[Supplied information — start]

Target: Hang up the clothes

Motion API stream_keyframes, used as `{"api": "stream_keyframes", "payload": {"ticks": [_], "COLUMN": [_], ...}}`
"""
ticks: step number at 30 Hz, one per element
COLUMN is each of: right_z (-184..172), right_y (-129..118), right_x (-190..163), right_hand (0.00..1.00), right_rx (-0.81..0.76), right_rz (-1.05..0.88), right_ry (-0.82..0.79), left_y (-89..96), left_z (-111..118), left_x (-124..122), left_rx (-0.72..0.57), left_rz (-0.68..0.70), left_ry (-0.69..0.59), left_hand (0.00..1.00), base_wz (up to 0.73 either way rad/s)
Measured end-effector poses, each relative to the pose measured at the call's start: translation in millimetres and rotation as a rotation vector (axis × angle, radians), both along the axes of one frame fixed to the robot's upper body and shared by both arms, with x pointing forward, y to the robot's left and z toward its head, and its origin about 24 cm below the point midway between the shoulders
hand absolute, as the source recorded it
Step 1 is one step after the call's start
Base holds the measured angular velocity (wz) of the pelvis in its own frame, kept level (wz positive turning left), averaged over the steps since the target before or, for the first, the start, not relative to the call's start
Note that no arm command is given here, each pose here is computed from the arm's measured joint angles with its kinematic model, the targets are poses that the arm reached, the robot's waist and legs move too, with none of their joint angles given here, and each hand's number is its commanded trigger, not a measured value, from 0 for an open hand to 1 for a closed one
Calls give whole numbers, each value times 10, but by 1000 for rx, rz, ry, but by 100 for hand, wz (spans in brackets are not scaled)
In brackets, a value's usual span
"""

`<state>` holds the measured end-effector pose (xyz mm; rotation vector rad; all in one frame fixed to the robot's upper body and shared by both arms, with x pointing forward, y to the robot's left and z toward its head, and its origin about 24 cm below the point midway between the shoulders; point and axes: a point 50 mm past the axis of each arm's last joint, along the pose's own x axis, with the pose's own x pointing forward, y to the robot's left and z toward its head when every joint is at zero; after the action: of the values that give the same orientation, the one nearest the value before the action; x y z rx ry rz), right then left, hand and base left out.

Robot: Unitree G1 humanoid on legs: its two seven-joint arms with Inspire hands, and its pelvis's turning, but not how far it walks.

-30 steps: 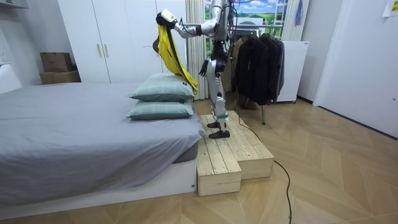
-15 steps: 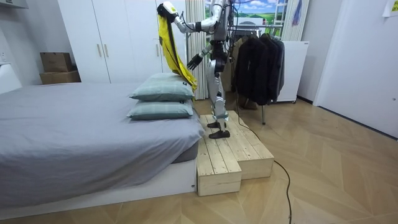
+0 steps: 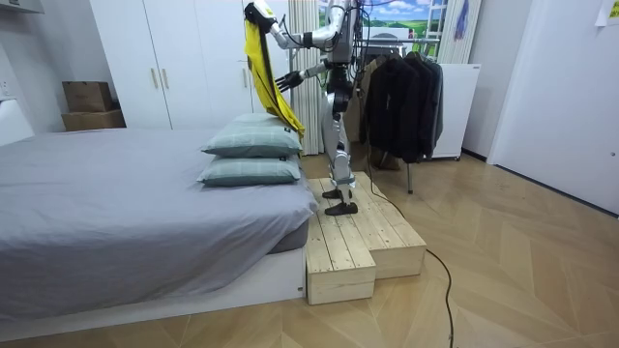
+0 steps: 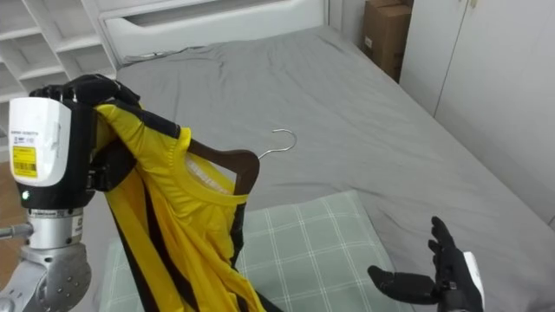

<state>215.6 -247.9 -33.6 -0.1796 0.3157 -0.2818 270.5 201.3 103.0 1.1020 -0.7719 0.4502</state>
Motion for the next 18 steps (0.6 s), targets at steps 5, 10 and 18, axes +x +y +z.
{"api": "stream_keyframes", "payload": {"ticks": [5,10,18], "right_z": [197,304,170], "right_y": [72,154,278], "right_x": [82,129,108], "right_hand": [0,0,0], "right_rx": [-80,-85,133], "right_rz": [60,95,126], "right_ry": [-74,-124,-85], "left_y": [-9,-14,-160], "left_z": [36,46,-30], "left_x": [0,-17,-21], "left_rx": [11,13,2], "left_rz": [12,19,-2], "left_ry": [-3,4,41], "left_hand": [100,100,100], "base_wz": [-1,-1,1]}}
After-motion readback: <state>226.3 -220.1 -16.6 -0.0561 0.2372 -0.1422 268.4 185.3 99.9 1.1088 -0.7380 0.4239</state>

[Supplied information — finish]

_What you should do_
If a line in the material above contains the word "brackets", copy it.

_Answer to this exercise_
Calls give whole numbers, each value times 10, but by 1000 for rx, rz, ry, but by 100 for hand, wz (spans in brackets are not scaled)
In brackets, a value's usual span

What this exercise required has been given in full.